"Está loca". Eso es lo que siempre le habían dicho al joven Pablo acerca de la señora García, una mujer menuda de ojos azules. Hace tiempo que circulaban historias sobre ella. Cada vez que Pablo y su familia se la encontraban, sus padres le susurraban que era mejor mantenerse alejados.
Lo más chocante de la Loca era su perenne amabilidad. Siempre daba los buenos días, y dejaba generosas propinas en la cafetería donde desayunaba todos los días. En respuesta solo recibía evasivas y silencio. En dichas ocasiones, un destello triste cruzaba sus ojos.
Cuando un virus cambió el mundo y empezó un repentino confinamiento digno de ciencia ficción, la delegación de Cruz Roja del distrito organizó a sus voluntarios. A Pablo le encomendaron repartir tupper de comida en diferentes direcciones, incluida la de María García, la Loca.
Cuando le abrió la puerta con una cálida sonrisa y le invitó a pasar, Pablo la siguió hasta la cocina, rehuyendo su mirada azul. Contestaba en automático, sin prestar mucha atención a sus comentarios acerca de lo agradecida que estaba y de las dificultades económicas que tenía porque no querían contratarla. ¿Quién querría contratar a una loca?, pensó el chico. De repente, un nombre en la conversación le obligó a levantar la mirada.

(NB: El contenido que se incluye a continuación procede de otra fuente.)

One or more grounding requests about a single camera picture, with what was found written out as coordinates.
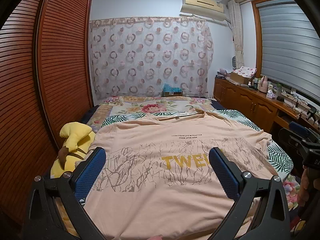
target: pink kettle
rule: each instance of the pink kettle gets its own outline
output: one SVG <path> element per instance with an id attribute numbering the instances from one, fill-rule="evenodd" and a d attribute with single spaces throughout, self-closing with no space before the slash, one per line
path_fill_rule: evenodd
<path id="1" fill-rule="evenodd" d="M 263 93 L 268 92 L 268 78 L 266 76 L 263 76 L 263 78 L 261 78 L 259 90 Z"/>

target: peach t-shirt
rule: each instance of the peach t-shirt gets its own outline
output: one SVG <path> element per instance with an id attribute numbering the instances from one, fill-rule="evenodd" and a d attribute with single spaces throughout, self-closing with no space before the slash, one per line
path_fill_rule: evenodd
<path id="1" fill-rule="evenodd" d="M 255 177 L 277 174 L 266 158 L 271 135 L 197 111 L 178 118 L 147 114 L 96 134 L 89 150 L 103 147 L 106 164 L 84 209 L 107 239 L 206 239 L 234 203 L 209 164 L 213 147 Z M 238 235 L 255 208 L 256 203 Z"/>

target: metal bolt
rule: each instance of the metal bolt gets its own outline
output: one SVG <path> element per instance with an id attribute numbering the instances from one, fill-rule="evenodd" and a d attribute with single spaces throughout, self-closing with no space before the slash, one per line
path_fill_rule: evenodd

- Eres Pablo, ¿verdad? -repitió ella.- No te acordarás, pero yo te cuidaba cuando eras bebé. En esa época tus padres y yo quedábamos mucho.

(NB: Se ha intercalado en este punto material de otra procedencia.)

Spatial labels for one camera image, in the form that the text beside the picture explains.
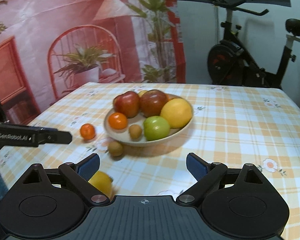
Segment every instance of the checkered tablecloth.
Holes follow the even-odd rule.
[[[159,89],[186,98],[195,109],[190,128],[156,147],[125,147],[113,160],[107,154],[103,118],[112,100],[128,90]],[[92,123],[97,138],[84,143],[79,128]],[[98,153],[100,170],[114,179],[118,195],[172,195],[176,198],[196,181],[186,169],[186,155],[196,153],[207,162],[229,168],[254,163],[275,186],[290,208],[286,240],[300,239],[300,109],[281,90],[190,84],[88,83],[58,101],[31,125],[70,131],[69,145],[38,148],[4,147],[0,172],[8,187],[32,163],[57,168]]]

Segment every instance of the fruit bowl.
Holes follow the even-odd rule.
[[[168,94],[168,95],[169,95],[170,98],[181,98],[179,96],[172,95],[172,94]],[[128,132],[128,128],[129,128],[130,125],[138,124],[143,128],[143,122],[146,118],[143,116],[143,114],[141,112],[136,117],[128,119],[129,123],[128,123],[127,128],[125,128],[123,130],[115,130],[115,129],[112,129],[110,127],[109,123],[108,123],[109,116],[114,113],[114,110],[111,109],[108,112],[108,114],[106,115],[106,117],[103,121],[103,126],[104,126],[104,129],[105,129],[106,133],[112,139],[114,139],[116,141],[119,141],[123,144],[129,145],[129,146],[134,146],[134,147],[155,146],[155,145],[165,143],[165,142],[168,142],[168,141],[172,140],[173,138],[177,137],[179,134],[183,133],[190,126],[190,124],[192,122],[192,119],[193,119],[193,114],[194,114],[194,110],[193,110],[192,105],[191,105],[191,108],[192,108],[192,118],[189,121],[189,123],[181,129],[170,129],[169,135],[167,137],[165,137],[163,139],[159,139],[159,140],[147,141],[146,138],[144,137],[143,133],[142,133],[141,137],[138,140],[133,140],[133,139],[130,138],[130,135],[129,135],[129,132]]]

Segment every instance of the yellow fruit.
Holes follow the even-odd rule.
[[[105,194],[108,198],[111,198],[112,195],[112,181],[113,179],[108,176],[108,174],[97,171],[91,179],[89,179],[89,183],[93,185],[95,188],[100,190],[103,194]]]
[[[142,97],[142,95],[143,95],[145,92],[147,92],[147,90],[142,90],[142,91],[140,91],[140,92],[138,93],[139,97]]]
[[[108,151],[112,157],[118,157],[123,153],[123,146],[119,142],[111,142],[108,145]]]
[[[175,98],[166,103],[160,113],[172,129],[184,127],[192,118],[192,107],[182,98]]]
[[[129,134],[131,139],[138,139],[142,134],[142,128],[140,125],[133,124],[129,127]]]

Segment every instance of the white flower pot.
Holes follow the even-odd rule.
[[[101,68],[100,66],[98,66],[90,70],[74,74],[74,80],[77,82],[79,86],[82,86],[89,82],[98,83],[100,72],[101,72]]]

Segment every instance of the gray ridged panel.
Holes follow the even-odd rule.
[[[7,238],[7,240],[16,239],[12,236]],[[195,208],[179,206],[170,196],[118,196],[109,206],[92,208],[81,225],[70,233],[55,238],[55,240],[158,239],[230,238],[209,228]]]

- ¿Eran… amigos? ¿Qué pasó?
La cara de la Loca se ensombreció.
- ¿Sabes que hay personas que tienen problemas de estómago y les impiden llevar una vida normal? Pues mi problema era de pensamiento. Empecé a tener crisis de miedo en situaciones injustificadas y sin previo aviso. El corazón se me aceleraba tanto que parecía que se me iba a parar. Al final por miedo a que me repitieran las crisis no salía de casa. Tenía miedo al miedo. Si hubiera sabido antes que se podía controlar, quizá aún conservaría mi trabajo. Tardé en ir al psiquiatra porque no quería que me colgaran el cartel de "loca" de por vida, pero mereció la pena. Aún así, la gente sigue teniéndome miedo. Solo porque no se han molestado en comprenderme. No saben que las enfermedades de los pensamientos duelen.
- ¿Duelen?
- Sí, a veces causan un sufrimiento tan intenso que el dolor físico en comparación es un alivio. Y, lo peor de todo, es que las personas en general, en vez de ayudarte, te dan la espalda e incluso te tratan con desprecio, justo cuando más les necesitas. No son conscientes de que estas enfermedades están creciendo y muy probablemente las vivirán de cerca. Cuando llegue ese momento, se arrepentirán, pero ya será tarde.
Pablo no hubiera consentido nunca un comportamiento racista u homófobo, pero, sin darse cuenta, había participado de una discriminación muy importante. Parpadeó. Sentía como si estuviera viéndola por primera vez. Hasta ahora había sido siempre "la Loca", y ahora simplemente la veía como María García, su vecina del quinto.